On Oct 15, 2012, at 3:11 PM, Richard Oudkerk <shibturn@gmail.com> wrote:
So in general alle methods are async, even the wait() could be async if it returned a Furure, this way all methods would be of the same concept. I like this as a general API for all types of connections and all underlying OS' /Rene

On Fri, Oct 12, 2012 at 3:43 PM, Guido van Rossum <guido@python.org> wrote:
Yes, however, as suggested in my other message, there are three desires: {"cross-platform (OS) portability", "speed", "unified API"}, but you can only pick two. One of these has to be sacrificed because there are users for all of those. I think such a decision must be "deferred() "to some "Future(Python4000)" in order to succeed at making "Grand Unified Theory" for hardware/OS/python synchronization. (For the record, I do think it is possible, and indeed that is exactly what I'm working on. To make it work will require a compelling, unified object model, forwarding the art of Computer Science...) markj

On Fri, Oct 12, 2012 at 8:06 PM, Mike Graham <mikegraham@gmail.com> wrote:
...several **systems**? i mean, you can accomplish such a task on a *particular* O.S. but I don't know where this is the case across *several* systems (Unix, Mac, and Windows). I would like to know of an example, if you have one? mark

On Fri, Oct 12, 2012 at 3:32 PM, Guido van Rossum <guido@python.org> wrote:
Why is subclassing a problem? It can be overused, but seems the right thing to do in this case. You want a protocol that responds to new data by echoing and tells the user when the connection was terminated? It makes sense that this is a subclass: a special case of some class that handles the base behavior. What if this was just an optional way and we could also provide a helper to attach handlers to the base class instance without subclassing it? The function registering it could take keyword arguments mapping additional event->callbacks to the object.
-- Read my blog! I depend on your acceptance of my opinion! I am interesting! http://techblog.ironfroggy.com/ Follow me if you're into that sort of thing: http://www.twitter.com/ironfroggy

On Sun, Oct 14, 2012 at 8:01 AM, Calvin Spealman <ironfroggy@gmail.com> wrote:
I replied to this in detail on the "Twisted and Deferreds" thread in an exchange. Summary: I'm -0 when it comes to subclassing protocol classes; -1 on subclassing objects that implement significant functionality.
Yeah, there are many APIs that we could offer. We just have to offer one that's general enough so that people who prefer other styles can implement their preferred style in a library. -- --Guido van Rossum (python.org/~guido)
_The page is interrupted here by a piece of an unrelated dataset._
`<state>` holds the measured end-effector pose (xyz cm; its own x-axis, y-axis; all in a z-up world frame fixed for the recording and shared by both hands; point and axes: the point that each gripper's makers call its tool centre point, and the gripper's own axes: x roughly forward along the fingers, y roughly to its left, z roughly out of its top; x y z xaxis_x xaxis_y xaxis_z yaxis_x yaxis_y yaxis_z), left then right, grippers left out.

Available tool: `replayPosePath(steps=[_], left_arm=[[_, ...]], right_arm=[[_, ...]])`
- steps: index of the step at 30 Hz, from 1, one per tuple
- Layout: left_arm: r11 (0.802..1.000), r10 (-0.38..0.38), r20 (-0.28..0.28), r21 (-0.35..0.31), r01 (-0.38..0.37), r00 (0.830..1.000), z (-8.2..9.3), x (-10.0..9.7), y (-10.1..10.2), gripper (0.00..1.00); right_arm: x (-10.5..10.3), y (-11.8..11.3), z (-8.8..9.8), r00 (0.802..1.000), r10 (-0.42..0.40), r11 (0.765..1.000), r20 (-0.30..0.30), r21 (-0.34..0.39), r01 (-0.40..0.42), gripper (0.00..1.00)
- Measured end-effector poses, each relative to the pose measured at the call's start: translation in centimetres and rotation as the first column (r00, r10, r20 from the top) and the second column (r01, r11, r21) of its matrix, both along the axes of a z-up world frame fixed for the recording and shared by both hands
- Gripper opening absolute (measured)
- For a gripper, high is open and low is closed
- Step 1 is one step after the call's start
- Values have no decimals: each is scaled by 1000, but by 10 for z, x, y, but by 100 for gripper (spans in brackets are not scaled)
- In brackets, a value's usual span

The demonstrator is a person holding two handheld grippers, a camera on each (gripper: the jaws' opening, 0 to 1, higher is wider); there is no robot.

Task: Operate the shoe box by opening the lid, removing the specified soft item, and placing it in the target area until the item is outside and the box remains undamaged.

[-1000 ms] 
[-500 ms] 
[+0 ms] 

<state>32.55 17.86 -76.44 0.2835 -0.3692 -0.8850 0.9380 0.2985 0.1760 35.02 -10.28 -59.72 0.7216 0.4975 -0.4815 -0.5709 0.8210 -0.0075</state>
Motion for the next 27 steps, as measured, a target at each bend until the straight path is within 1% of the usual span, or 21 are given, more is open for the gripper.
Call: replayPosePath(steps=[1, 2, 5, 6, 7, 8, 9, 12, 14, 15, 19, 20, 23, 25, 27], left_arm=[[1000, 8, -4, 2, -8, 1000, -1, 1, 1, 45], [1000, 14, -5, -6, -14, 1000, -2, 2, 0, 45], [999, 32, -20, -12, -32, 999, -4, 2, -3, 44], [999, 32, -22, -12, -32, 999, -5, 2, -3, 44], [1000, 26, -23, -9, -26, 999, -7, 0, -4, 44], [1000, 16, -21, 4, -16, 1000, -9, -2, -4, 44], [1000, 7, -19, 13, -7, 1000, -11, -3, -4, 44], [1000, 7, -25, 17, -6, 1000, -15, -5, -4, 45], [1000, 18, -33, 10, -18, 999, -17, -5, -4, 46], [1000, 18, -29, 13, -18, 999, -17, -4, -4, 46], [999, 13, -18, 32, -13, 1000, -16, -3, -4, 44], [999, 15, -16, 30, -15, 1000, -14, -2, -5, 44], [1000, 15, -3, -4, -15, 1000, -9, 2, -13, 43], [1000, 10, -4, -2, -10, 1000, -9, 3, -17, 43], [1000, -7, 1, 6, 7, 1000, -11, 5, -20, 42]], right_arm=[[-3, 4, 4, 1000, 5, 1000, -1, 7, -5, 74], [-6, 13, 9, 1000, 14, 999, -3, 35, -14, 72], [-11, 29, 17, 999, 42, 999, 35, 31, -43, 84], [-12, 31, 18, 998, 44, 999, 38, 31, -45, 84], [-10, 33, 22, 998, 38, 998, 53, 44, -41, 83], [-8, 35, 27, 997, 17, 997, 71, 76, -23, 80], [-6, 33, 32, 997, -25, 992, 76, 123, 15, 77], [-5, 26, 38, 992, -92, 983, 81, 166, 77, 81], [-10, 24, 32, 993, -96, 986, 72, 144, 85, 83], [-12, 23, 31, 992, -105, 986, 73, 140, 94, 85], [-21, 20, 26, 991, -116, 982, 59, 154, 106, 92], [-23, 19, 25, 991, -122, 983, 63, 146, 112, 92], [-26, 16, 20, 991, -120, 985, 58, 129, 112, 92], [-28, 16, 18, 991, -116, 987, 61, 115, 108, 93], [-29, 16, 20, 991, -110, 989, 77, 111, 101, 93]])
On Mon, Oct 15, 2012 at 11:33 AM, Guido van Rossum <guido@python.org> wrote:
But you're still stuck with implementing the names that someone else decided upon a decade ago... :-)
And why is that a bad thing? I don't see the value in having something like: thing.set_data_received_callback(self.bake_some_eggs) We're going to have to give *something* a name, eventually. Why not pick it at the most direct level?
-- Jasper

On Mon, Oct 15, 2012 at 8:39 AM, Jasper St. Pierre <jstpierre@mecheye.net> wrote:
But I do, and you've pinpointed exactly my argument. My code is all about baking an egg, and (from my POV) it's secondary that it's invoked by the reactor when data is received.
We're going to have to give *something* a name, eventually. Why not pick it at the most direct level?
Let the reactor pick *its* names (e.g. set_data_received_callback). Then I can pick mine. -- --Guido van Rossum (python.org/~guido)
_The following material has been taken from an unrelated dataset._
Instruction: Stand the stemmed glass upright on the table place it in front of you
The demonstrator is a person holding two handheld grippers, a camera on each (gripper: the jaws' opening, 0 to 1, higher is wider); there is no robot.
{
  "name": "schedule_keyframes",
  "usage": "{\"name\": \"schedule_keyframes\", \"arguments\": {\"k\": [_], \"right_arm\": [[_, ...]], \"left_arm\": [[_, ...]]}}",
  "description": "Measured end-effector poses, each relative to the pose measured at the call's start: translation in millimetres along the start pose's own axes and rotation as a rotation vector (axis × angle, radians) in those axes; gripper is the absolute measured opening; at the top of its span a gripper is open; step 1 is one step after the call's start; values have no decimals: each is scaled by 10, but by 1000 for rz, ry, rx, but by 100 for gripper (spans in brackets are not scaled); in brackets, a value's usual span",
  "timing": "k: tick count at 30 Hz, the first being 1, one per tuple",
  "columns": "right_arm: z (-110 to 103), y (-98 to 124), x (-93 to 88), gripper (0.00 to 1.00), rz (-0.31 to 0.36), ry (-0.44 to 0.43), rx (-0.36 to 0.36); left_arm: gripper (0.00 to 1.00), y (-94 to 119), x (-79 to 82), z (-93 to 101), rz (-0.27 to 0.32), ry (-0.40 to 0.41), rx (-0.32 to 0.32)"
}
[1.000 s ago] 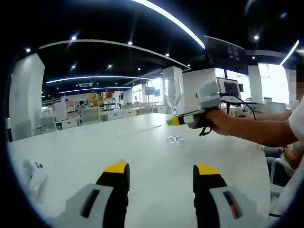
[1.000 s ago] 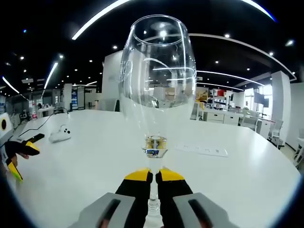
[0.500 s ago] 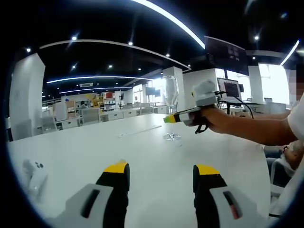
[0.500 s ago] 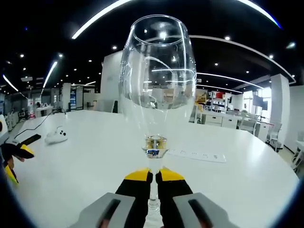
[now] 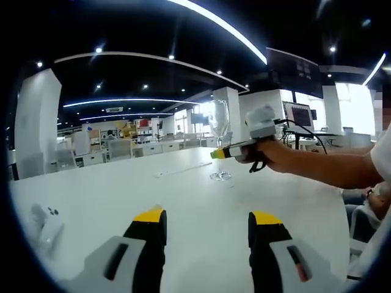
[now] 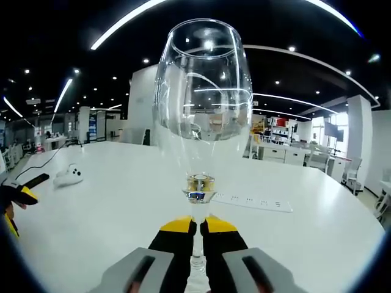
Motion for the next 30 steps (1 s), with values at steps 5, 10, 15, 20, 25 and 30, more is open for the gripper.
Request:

On Tue, Oct 16, 2012 at 1:33 AM, Guido van Rossum <guido@python.org> wrote:
But you're still stuck with implementing the names that someone else decided upon a decade ago... :-)
There's a certain benefit to everyone using the same names and being able to read each others code, even when there's a (small?) risk of the names not aging well. Do we really want the first step in deciphering someone else's async code to be "OK, what did they call their connection and data processing callbacks?"? Twisted's IProtocol API is pretty simple: - makeConnection - connectionMade - dataReceived - connectionLost Everything else is up to the individual protocols (including whether or not they offer a "write" method) The transport and producer/consumer APIs aren't much more complicated (https://twistedmatrix.com/documents/current/core/howto/producers.html) and make rather a lot of sense. The precise *shape* of those APIs are likely to be different in a generator based system, and I assume we'd want to lose the camel-case names, but standardising the terminology seems like a good idea. Cheers, Nick. -- Nick Coghlan | ncoghlan@gmail.com | Brisbane, Australia

On Mon, Oct 15, 2012 at 5:56 PM, Nick Coghlan <ncoghlan@gmail.com> wrote:
While I agree with everything else you're saying, write may be a bad example: it's generally something on the *transport*, and it's an interface method (ie always available) there.
Cheers, Nick.
-- cheers lvh

On Mon, Oct 15, 2012 at 8:56 AM, Nick Coghlan <ncoghlan@gmail.com> wrote:
I guess you see it as a template pattern, where everybody has to implement the same state machine *somehow*. Like having to implement a file-like object, or a mapping. I'm still convinced that the alternate POV is just as valid in this case, but I'm going to let it rest because it doesn't matter enough to me to keep arguing. -- --Guido van Rossum (python.org/~guido)

Antoine Pitrou wrote:
One reason might be that it more or less forces you to subclass the I/O object, instead of just using one of a few predefined ones for file, socket, etc. Although this could be ameliorated by giving the standard I/O objects the ability to have callbacks plugged into them. Then you could use whichever style was most convenient. -- Greg

Guido van Rossum wrote:
- There's an abstract Reactor class and an abstract Async I/O object class.
Can we please use a better term than "reactor" for this? Its meaning is only obvious to someone familiar with Twisted. Not being such a person, it's taken me a while to figure out from this discussion that it refers to the central object implementing the event loop, and not one of the user-supplied objects that could equally well be described as "reacting" to events. Something like "dispatcher" would be clearer, IMO. -- Greg

On Fri, Oct 12, 2012 at 5:01 PM, Greg Ewing <greg.ewing@canterbury.ac.nz> wrote:
Sorry about that. I'm afraid it's too late for this thread's subject line, but I will try to make sure that if and when this makes it into the standard library it'll have a more appropriate name. I would recommend event loop (which is the name I naturally would give it when asked out of context) or I/O loop, which is what Tornado apparently used. Dispatcher would not be my first choice. FWIW, it's not a completely Twisted-specific term: http://en.wikipedia.org/wiki/Reactor_pattern -- --Guido van Rossum (python.org/~guido)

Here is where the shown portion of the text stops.